Researchers of Purdue University, USA have developed a technology using Artificial Intelligence which could visualize people's sights, thoughts, and imaginations.
The newly developed technology uses fMRI scans to detect brain activities of three volunteered women who watched videos, to create computer visuals of the videos using the Artificial Intelligence. The convolutional neural network algorithm which has been used for face detection and for recognizing objects in smartphones and computers had been used for the research.
Zhongming Liu, an assistant professor in Purdue University's Weldon School of Biomedical Engineering and School of Electrical and Computer Engineering, said in a press release, "That type of network has made an enormous impact in the field of computer vision in recent years. Our technique uses the neural network to understand what you are seeing."
The Mindreading technology was developed based on convolutional neural networks which form deep-learning algorithms. It studied the way brain processed static images and other visual stimuli. The researchers could now visualize how the brain processes movies or natural scenes. Haiguang Wen, a doctoral student, stated that this was a step towards decoding the brain while people are trying to make sense of complex and dynamic visual surroundings.
The research paper which appeared online in the journal Cerebral Cortex on Oct. 20 stated that fMRI data from three women who were subjected to watch 975 video clips for a span of 11.5 hours helped to notice brain activities and to predict the activities of the brain's visual cortex. These data models were used to recreate videos which had images that the women had never watched before.
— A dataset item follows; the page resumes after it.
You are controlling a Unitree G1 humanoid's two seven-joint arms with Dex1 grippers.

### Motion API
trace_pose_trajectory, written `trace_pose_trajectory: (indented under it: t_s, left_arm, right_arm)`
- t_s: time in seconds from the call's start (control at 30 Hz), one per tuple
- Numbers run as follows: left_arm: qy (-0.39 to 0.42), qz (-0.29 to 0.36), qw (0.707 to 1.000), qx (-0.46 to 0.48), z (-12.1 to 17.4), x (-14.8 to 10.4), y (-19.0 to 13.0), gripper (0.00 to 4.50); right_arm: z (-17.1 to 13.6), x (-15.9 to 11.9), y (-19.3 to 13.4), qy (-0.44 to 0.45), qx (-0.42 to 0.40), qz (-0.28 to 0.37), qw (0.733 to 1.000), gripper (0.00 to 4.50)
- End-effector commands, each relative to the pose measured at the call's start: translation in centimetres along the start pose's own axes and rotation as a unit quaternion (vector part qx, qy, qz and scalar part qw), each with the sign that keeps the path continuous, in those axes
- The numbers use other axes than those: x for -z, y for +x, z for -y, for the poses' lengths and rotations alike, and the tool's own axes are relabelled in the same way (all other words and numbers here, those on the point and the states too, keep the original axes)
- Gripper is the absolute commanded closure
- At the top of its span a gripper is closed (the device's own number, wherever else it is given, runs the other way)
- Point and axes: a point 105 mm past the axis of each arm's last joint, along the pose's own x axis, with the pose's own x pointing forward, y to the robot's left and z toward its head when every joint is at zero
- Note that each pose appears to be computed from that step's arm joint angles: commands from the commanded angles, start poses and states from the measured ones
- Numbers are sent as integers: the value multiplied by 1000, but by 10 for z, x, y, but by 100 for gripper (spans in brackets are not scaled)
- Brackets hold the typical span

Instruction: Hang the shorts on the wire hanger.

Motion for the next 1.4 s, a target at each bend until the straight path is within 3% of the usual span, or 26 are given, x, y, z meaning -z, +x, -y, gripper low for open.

The new computer-generated video model was kept side-by-side with the actual video image for interpretations. It was found that the computer generated video had accurately decoded the fMRI data into specific categories of images.
Wen stated that the generated visuals included objects like a water animal, the moon, a turtle, a person, a bird in flight. "I think what is a unique aspect of this work is that we are doing the decoding nearly in real time, as the subjects are watching the video. We scan the brain every two seconds, and the model rebuilds the visual experience as it occurs," he said.